The MVNO love affair is over

Two years ago there was a new acronym in the wireless industry and many analyst reports predicted that it signified the next big thing: mobile virtual network operator, or MVNO. Earlier this year two of the biggest MVNOs in the U.S. crashed and burned: Amp'd Mobile and Disney Mobile. Their demise followed closely on the heels of Mobile ESPN's closing in 2006.

Disney Mobile, which launched in June 2006 using the Sprint network, ultimately discovered that it could not lure as many subscribers as they originally hoped they could from the big carriers' family plans. Innovative mobile content and special services like Disney's family-finder application pushed the industry to support more location-based services, but weren't enough to convince subscribers to join Disney to get their hands on them. The service will remain live through Dec. 31 and Disney has offered to reimburse subscribers who purchased handsets, accessories and content through the company. The fate of Disney Mobile's 120 employees is presently under discussion.
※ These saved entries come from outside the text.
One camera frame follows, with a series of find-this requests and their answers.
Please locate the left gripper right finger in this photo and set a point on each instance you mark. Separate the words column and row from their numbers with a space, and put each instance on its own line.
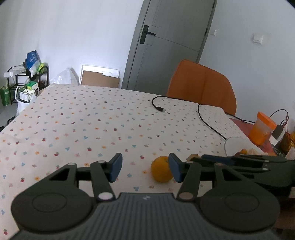
column 186, row 173

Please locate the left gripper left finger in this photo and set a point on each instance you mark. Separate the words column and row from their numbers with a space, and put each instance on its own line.
column 102, row 174

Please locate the peeled orange fruit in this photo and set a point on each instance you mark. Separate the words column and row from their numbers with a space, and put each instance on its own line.
column 252, row 151

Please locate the green-brown fruit on table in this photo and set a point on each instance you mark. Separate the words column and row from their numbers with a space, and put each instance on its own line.
column 192, row 156

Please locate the large orange on table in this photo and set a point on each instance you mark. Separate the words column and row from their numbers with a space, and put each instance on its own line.
column 160, row 170

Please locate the white round plate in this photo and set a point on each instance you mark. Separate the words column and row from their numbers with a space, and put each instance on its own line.
column 234, row 145

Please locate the dotted white tablecloth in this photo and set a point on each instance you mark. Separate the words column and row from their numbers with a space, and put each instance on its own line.
column 74, row 123

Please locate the orange red table mat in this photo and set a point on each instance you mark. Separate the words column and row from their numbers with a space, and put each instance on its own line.
column 246, row 128

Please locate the orange lidded plastic cup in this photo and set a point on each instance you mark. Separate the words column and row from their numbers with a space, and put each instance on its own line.
column 262, row 129

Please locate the white power adapter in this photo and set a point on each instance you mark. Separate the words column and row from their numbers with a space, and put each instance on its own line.
column 278, row 133

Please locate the orange chair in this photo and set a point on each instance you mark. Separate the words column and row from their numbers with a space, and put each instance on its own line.
column 196, row 83

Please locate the brown cardboard sheet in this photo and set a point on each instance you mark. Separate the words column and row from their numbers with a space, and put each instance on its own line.
column 99, row 80

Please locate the white framed board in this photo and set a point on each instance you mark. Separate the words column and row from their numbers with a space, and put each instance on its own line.
column 98, row 69

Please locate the white plastic bag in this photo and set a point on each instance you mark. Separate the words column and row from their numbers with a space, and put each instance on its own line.
column 66, row 77

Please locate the green white box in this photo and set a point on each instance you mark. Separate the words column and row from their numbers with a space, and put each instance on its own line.
column 29, row 90

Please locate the black metal shelf rack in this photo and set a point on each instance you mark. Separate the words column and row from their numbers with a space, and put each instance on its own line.
column 18, row 76

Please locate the blue plastic bag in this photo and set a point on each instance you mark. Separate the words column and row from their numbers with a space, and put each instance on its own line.
column 32, row 62

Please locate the grey door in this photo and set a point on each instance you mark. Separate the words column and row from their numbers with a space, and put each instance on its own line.
column 181, row 31

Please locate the white wall switch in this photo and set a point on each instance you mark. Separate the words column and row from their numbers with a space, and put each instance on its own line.
column 258, row 39

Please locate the black door handle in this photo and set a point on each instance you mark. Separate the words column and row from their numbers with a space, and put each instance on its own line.
column 144, row 34

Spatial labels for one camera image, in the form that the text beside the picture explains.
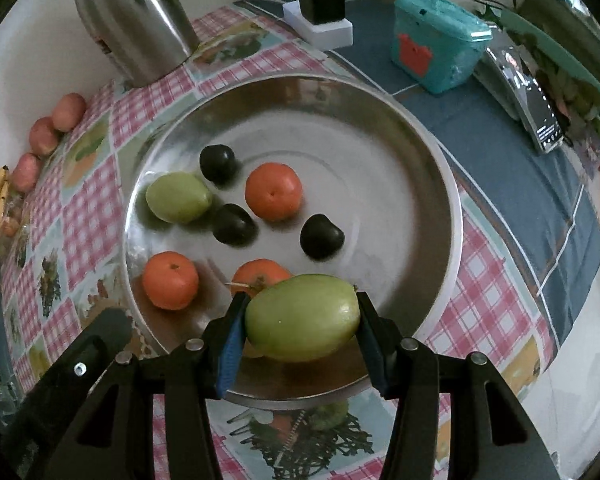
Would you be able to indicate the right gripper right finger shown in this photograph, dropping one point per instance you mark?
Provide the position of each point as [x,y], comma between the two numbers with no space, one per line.
[492,437]

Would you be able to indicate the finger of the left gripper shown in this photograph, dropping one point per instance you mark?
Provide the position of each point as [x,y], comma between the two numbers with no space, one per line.
[89,355]

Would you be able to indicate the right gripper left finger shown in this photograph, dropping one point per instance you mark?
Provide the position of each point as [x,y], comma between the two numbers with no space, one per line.
[111,436]

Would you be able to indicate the orange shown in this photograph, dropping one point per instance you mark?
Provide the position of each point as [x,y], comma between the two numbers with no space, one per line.
[257,275]
[273,192]
[170,281]

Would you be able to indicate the large green mango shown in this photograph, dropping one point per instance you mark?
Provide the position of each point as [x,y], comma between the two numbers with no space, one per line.
[178,197]

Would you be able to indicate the small dark plum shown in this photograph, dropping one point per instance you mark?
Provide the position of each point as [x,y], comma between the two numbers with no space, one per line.
[232,225]

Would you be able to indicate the small green mango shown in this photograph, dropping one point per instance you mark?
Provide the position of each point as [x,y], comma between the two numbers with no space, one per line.
[303,319]

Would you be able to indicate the checkered fruit tablecloth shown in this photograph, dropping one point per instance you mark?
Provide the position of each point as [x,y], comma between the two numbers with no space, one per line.
[311,420]

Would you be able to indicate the glass fruit bowl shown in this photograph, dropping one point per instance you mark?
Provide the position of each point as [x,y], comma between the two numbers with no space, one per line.
[11,223]

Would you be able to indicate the left red apple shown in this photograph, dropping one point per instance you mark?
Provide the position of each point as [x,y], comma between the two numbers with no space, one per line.
[26,173]

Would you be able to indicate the red apple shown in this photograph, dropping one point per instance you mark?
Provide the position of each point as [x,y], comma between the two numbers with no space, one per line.
[68,112]
[44,138]
[26,173]

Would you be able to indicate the middle red apple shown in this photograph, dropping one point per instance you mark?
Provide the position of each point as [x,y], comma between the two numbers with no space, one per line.
[44,138]

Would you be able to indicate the blue bed sheet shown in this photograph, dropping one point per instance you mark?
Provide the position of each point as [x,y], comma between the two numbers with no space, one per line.
[532,234]

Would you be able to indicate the right red apple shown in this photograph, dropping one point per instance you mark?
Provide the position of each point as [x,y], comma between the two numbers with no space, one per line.
[68,112]

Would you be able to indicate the steel round tray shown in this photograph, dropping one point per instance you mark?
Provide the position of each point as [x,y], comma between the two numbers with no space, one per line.
[364,161]

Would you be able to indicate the steel thermos jug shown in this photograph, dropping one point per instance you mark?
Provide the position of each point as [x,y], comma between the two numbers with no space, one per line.
[144,39]

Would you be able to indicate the smartphone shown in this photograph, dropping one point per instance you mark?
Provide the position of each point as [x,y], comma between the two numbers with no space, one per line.
[503,71]

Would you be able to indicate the white power strip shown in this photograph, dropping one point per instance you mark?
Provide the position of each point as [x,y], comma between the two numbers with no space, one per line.
[328,36]

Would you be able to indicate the teal plastic box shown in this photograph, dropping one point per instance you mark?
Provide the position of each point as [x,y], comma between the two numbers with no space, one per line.
[437,42]

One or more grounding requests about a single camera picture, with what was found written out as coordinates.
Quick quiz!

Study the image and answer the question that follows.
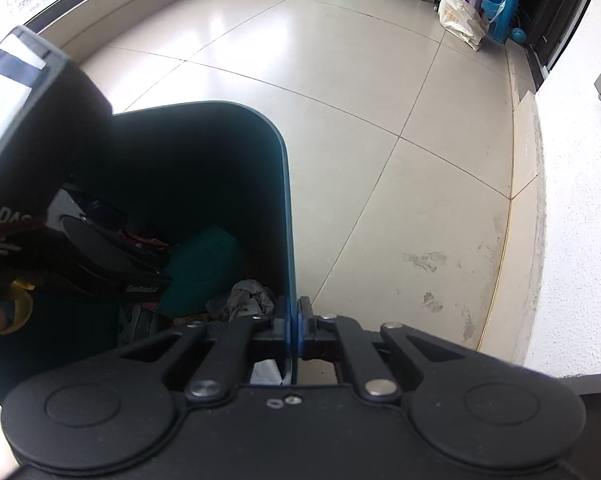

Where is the dark teal trash bin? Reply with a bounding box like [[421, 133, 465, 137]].
[[0, 101, 294, 400]]

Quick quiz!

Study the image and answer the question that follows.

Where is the white paper trash in bin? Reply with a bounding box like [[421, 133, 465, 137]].
[[250, 359, 283, 386]]

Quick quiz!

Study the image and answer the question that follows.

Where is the small blue ball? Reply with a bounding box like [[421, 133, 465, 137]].
[[510, 27, 527, 44]]

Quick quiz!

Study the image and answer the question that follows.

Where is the beige tote bag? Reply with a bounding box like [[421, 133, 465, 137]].
[[438, 0, 508, 52]]

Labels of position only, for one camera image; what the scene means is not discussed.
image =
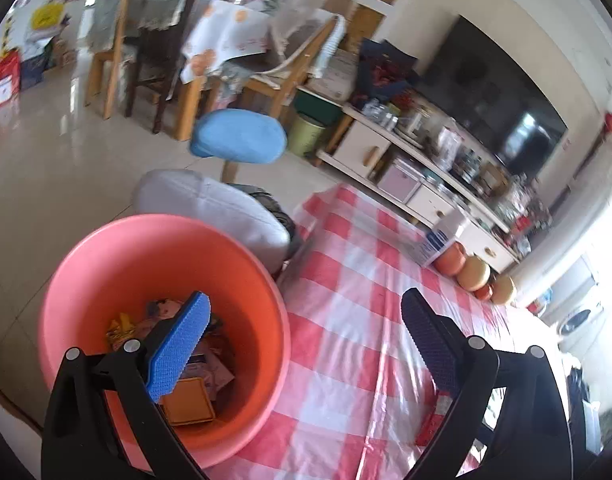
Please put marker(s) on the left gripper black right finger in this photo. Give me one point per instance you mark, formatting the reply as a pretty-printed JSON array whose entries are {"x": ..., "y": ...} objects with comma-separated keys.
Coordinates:
[{"x": 507, "y": 401}]

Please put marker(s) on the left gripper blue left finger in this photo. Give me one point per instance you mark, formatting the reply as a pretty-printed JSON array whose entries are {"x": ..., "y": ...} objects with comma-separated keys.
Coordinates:
[{"x": 81, "y": 439}]

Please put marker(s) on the yellow green snack bag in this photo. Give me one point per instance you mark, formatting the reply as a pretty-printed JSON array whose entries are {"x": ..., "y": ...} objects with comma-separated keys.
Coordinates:
[{"x": 122, "y": 329}]

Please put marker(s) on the pink plastic trash bucket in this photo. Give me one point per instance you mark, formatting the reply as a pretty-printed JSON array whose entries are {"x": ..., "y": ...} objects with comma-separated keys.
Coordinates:
[{"x": 130, "y": 262}]

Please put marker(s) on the white washing machine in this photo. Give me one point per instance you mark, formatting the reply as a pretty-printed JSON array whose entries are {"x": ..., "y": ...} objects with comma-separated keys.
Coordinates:
[{"x": 575, "y": 309}]

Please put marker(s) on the orange tangerine with leaf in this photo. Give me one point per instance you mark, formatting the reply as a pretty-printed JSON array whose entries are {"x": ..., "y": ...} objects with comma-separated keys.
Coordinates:
[{"x": 484, "y": 293}]

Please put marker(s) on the yellow pear right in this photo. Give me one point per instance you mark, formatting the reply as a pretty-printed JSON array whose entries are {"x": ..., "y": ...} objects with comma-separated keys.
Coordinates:
[{"x": 503, "y": 290}]

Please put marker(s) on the yellow pear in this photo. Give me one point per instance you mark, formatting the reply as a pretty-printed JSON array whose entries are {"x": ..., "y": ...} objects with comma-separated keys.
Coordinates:
[
  {"x": 503, "y": 290},
  {"x": 474, "y": 274}
]

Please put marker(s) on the yellow pear left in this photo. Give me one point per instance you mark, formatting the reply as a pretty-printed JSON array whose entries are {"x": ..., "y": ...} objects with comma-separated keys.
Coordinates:
[{"x": 474, "y": 274}]

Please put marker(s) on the red white checkered tablecloth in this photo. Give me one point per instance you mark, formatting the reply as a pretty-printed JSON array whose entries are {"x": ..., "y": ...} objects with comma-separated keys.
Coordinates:
[{"x": 357, "y": 391}]

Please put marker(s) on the red apple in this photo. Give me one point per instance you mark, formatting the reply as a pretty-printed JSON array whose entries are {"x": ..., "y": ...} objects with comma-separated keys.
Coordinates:
[{"x": 451, "y": 261}]

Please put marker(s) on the white plastic milk bottle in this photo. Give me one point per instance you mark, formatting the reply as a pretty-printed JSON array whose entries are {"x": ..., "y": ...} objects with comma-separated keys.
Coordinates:
[{"x": 447, "y": 230}]

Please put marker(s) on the white standing air conditioner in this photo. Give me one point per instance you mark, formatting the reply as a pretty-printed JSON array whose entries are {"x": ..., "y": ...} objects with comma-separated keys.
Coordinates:
[{"x": 589, "y": 200}]

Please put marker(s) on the cream tv cabinet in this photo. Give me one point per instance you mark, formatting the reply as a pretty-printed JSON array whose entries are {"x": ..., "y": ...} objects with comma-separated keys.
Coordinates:
[{"x": 361, "y": 149}]

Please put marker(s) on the white cushioned stool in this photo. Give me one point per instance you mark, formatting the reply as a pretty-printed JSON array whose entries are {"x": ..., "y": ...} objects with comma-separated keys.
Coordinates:
[{"x": 187, "y": 193}]

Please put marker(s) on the pink storage box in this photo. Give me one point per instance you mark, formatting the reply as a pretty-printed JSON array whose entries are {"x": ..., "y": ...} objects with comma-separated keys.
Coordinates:
[{"x": 400, "y": 180}]

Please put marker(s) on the blue cushioned stool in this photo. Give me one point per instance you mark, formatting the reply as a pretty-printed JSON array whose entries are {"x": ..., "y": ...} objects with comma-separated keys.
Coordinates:
[{"x": 237, "y": 135}]

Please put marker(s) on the black flat television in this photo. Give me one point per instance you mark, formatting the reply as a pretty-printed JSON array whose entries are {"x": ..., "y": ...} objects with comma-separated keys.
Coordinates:
[{"x": 474, "y": 81}]

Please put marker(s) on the green waste bin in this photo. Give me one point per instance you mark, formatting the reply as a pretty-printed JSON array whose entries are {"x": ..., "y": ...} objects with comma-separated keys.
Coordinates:
[{"x": 304, "y": 135}]

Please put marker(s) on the dark flower bouquet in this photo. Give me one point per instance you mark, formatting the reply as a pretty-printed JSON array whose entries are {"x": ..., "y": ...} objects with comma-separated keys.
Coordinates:
[{"x": 383, "y": 72}]

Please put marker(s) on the wooden chair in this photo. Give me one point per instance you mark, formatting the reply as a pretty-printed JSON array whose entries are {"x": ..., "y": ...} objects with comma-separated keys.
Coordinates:
[{"x": 278, "y": 85}]

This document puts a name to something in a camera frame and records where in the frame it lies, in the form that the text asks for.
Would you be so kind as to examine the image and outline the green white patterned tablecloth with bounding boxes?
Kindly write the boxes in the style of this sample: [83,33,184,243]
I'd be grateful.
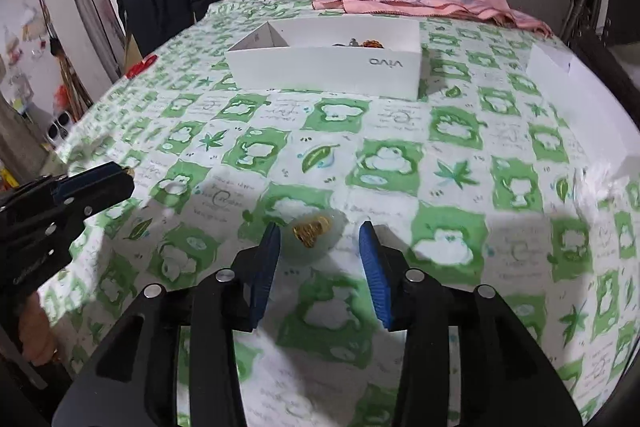
[40,0,639,426]

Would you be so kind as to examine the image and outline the person's left hand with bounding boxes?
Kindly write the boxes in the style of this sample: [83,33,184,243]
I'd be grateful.
[18,293,56,366]

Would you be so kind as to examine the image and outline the black folding chair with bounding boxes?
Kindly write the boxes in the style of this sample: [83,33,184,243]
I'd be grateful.
[561,0,639,120]

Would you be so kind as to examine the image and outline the white vivo box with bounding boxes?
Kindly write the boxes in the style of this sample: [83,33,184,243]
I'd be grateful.
[224,15,422,101]

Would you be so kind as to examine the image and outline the red handled scissors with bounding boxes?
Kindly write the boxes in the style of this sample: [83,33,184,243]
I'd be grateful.
[126,54,157,79]

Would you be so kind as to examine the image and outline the white box lid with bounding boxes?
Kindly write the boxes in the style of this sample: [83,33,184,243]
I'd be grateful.
[526,42,639,178]

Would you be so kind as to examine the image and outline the gold jewelry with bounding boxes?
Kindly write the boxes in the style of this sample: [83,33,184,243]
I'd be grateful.
[281,209,348,267]

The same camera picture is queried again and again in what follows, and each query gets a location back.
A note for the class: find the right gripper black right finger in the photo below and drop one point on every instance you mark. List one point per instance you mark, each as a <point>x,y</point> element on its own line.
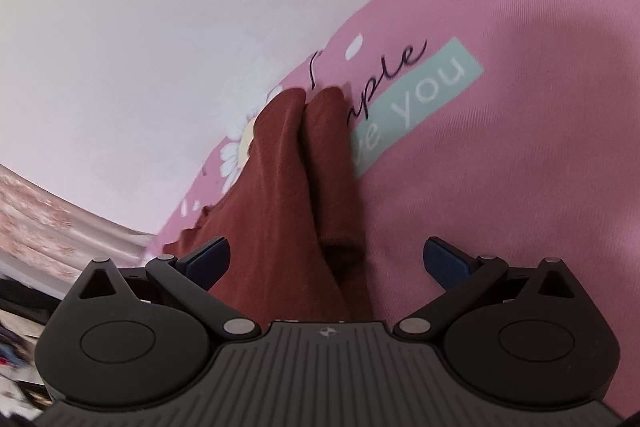
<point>464,279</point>

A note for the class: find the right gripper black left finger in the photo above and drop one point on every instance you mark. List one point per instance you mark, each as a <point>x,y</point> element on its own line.
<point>188,280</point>

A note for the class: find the rust red knit sweater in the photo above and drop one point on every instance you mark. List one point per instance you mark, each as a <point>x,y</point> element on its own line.
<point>292,219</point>

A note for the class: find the clothes rack with garments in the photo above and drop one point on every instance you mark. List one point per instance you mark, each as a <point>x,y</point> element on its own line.
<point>24,313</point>

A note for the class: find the beige patterned curtain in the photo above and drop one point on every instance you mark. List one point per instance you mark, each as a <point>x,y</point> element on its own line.
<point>57,238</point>

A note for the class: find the pink floral bed sheet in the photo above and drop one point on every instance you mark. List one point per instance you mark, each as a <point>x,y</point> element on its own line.
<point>507,127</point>

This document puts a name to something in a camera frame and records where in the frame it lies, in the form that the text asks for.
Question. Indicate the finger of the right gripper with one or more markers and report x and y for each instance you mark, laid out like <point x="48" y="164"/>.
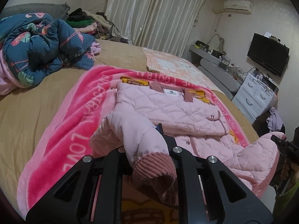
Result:
<point x="286" y="149"/>

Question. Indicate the purple cloth on chair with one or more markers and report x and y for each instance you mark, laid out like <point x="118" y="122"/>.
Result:
<point x="275" y="122"/>

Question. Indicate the blue flamingo print duvet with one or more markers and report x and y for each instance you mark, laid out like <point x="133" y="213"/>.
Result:
<point x="35" y="45"/>

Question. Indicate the grey wall shelf desk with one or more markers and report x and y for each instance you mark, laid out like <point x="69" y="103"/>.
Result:
<point x="209" y="65"/>

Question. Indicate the white air conditioner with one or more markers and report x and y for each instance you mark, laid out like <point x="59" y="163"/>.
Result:
<point x="238" y="6"/>

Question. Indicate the grey headboard cushion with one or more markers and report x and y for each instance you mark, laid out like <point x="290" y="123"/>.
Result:
<point x="57" y="11"/>

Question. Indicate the black wall television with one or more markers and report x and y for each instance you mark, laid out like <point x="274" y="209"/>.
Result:
<point x="268" y="53"/>

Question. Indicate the peach patterned blanket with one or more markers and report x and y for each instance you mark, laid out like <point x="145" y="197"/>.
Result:
<point x="171" y="65"/>

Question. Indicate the pile of folded clothes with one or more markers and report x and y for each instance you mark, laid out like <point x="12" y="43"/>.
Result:
<point x="96" y="25"/>

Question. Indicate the pink quilted jacket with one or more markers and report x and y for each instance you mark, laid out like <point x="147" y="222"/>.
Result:
<point x="144" y="114"/>

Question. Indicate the tan bed sheet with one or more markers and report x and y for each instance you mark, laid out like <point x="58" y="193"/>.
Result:
<point x="25" y="114"/>

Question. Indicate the green sleeve forearm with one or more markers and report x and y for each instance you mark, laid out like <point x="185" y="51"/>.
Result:
<point x="282" y="201"/>

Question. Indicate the pink football fleece blanket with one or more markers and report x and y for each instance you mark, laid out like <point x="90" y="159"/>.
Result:
<point x="66" y="140"/>

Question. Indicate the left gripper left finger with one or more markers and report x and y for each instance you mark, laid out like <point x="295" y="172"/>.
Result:
<point x="90" y="192"/>

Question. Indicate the white drawer cabinet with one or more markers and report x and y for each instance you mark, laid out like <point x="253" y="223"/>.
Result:
<point x="254" y="98"/>

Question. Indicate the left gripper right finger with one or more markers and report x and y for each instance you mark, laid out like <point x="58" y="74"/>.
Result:
<point x="208" y="192"/>

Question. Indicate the striped beige curtain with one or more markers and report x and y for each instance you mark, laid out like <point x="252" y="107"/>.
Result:
<point x="161" y="25"/>

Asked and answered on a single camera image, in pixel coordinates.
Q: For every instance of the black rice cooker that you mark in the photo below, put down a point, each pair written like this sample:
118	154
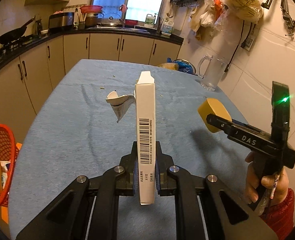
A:
61	20

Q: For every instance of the black frying pan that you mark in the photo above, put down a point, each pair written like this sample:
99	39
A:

Amp'd had subscriber acquisition problems of its own, but rumors circulated that the real poison pill for this MVNO was its subscribers' inability to pay their bills. Despite having more than $360 million in venture capital financing and 200,000 subscribers, Amp'd had more than $100 million in debt, owing some $33 million to Verizon Wireless for network operations and at least $16.4 million to Motorola for handsets. The embattled MVNO alerted subscribers that it was shutting down its service via text message in mid-July.

Now that Amp'd and Disney shuttered their doors, few are bullish on the MVNO model in the U.S. Well, that is, with the exception of SK Telecom, which keeps investing hundreds of millions of dollars into Helio.